How Do You Even Measure That?
Good question. Measuring pL/s is like trying to detect a sigh in a windstorm—except you are the one making the windstorm. Standard flow sensors are useless at this scale. Instead, researchers use indirect measurements: image-based flow tracking, laser interferometry, or changes in electrical resistance as fluid moves past nanoelectrodes.
Sometimes it feels absurd. You squint at a screen, watching the blur of a single fluorescent molecule’s path across a glass surface. You adjust the pressure regulator by 0.02 psi, and suddenly, the flow stalls. That’s your job for the day. And if it works, you get to see something no one has ever seen: a single DNA strand entering a nanopore, a drug particle delivered to one cell, and not its neighbor.
I once spent an entire afternoon watching two microfluidic channels try to equilibrate at a junction. No motion. No visible clue. Just a faint shift in refractive index indicating that, yes, fluid was moving—from one reservoir to another—at a few hundred picoliters per second. Watching that process felt like reading a letter in invisible ink. The message was there, but only if you were still enough to notice it.

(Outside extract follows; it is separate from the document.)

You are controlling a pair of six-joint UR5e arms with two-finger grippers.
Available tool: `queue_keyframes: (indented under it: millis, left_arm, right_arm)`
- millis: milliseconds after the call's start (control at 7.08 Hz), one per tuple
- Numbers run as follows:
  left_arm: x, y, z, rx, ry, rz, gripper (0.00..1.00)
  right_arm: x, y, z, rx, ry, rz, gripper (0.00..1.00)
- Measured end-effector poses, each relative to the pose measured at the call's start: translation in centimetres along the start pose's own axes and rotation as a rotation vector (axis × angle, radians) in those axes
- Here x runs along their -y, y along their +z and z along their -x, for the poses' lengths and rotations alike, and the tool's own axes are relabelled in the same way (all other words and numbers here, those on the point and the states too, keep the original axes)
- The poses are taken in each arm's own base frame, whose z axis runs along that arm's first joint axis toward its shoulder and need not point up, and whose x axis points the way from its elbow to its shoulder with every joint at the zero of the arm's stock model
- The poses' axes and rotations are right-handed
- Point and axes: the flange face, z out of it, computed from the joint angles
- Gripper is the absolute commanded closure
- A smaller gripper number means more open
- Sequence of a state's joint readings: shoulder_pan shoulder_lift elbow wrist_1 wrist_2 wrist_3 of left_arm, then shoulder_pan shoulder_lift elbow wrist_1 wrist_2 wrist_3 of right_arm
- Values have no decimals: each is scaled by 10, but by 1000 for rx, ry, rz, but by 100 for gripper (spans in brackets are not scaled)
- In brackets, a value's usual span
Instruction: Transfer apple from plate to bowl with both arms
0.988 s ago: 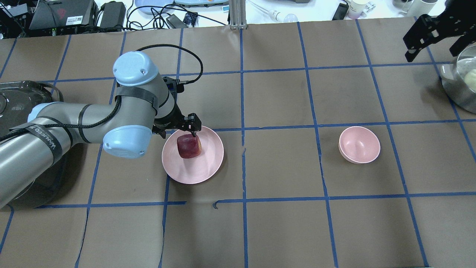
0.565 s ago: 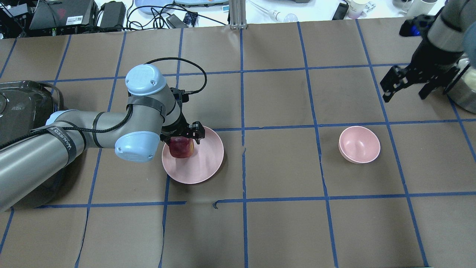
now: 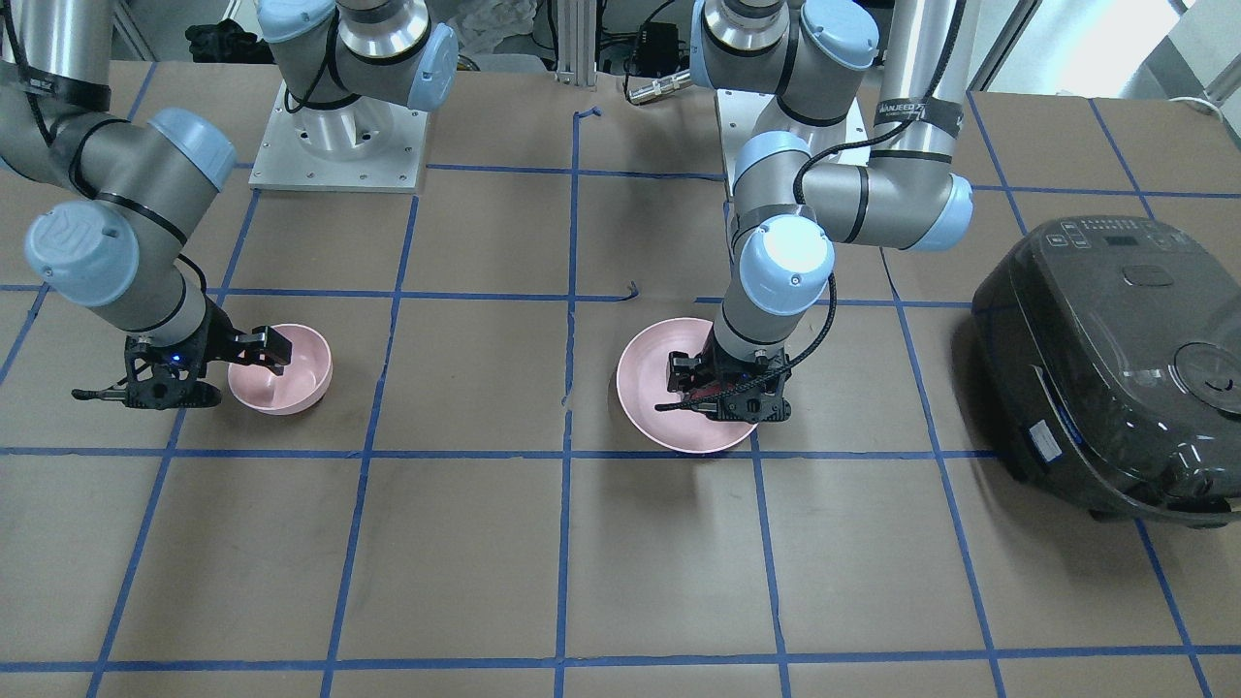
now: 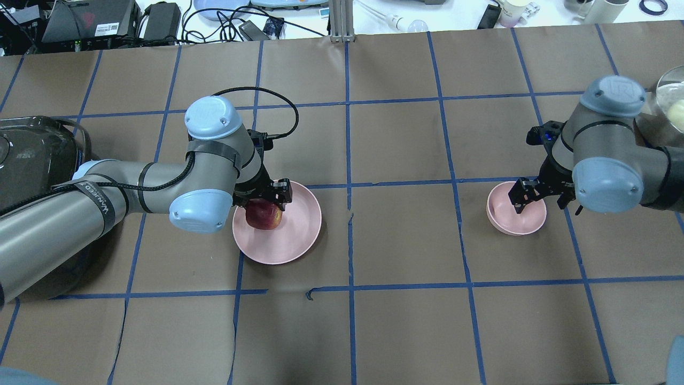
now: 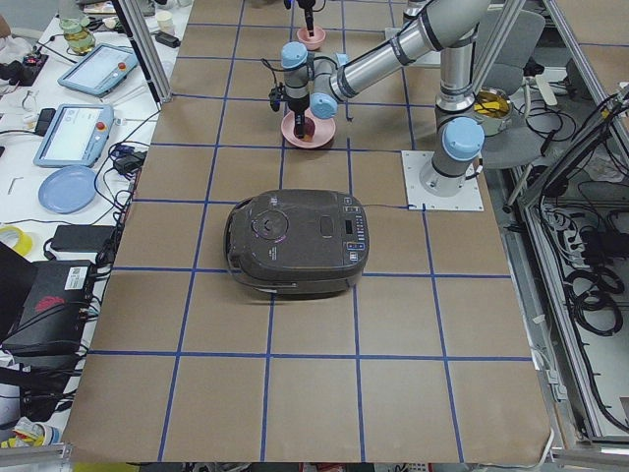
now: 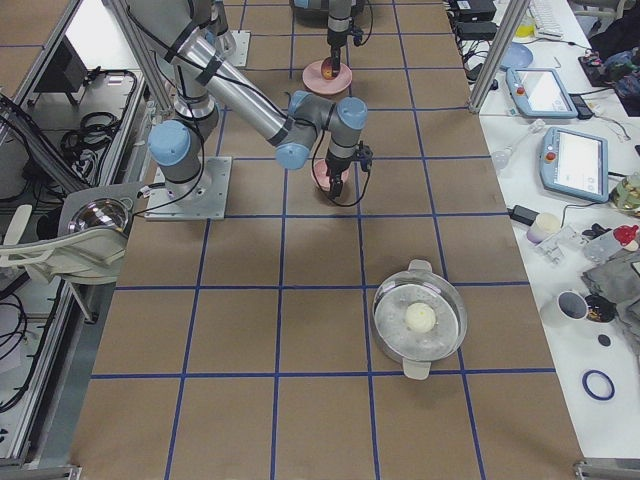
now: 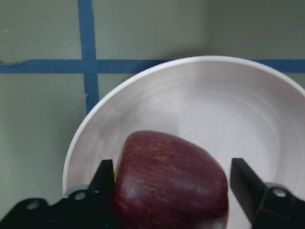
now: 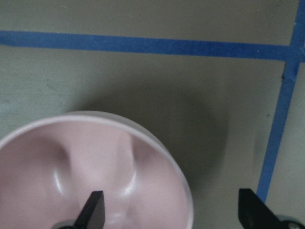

pL/s in Practice: The Everyday Bizarre
- Single-cell RNA sequencing: Cells are lysed and their RNA isolated in tiny droplets—each droplet a few picoliters in size. The fluid handling systems must dose reagents in pL/s to maintain the integrity of each reaction.
- Targeted drug delivery: In nanoparticle-based delivery, the flow rate of the carrier solution into cells must mimic natural interstitial flow—often in the range of 10—100 pL/s—to avoid triggering immune responses.
- Inkjet bioprinting: Yes, even printers. Bioprinters operating with living cells print bioinks at rates around 10—50 pL/s, balancing the survival of cells with the need for structural precision.
And outside labs? It turns up in perfume research, oddly enough. A pL/s spray rate allows precise dose-response studies of olfactory neurons. Turns out, the difference between too little and too much is often just a few picoliters per second.
Why This Unit Matters More Than Ever
As research descends into the micro and nano realms, granularity becomes necessity. A century ago, we measured industrial fluid dynamics in gallons per minute. Then, medical devices taught us to think in milliliters per hour. Now? With personalized medicine, microdiagnostics, and artificial organs, we need to think in pL/s—or we can’t think at all.
We’re designing biological machines now. Tools that don’t just exist in the world but integrate with it, seamlessly, invisibly, like second skins or chemical shadows. And these tools operate at the scale of cells, of molecules, of whispers in fluid form.
And just like whispers, you need the right ears to hear them. Or the right units to measure them.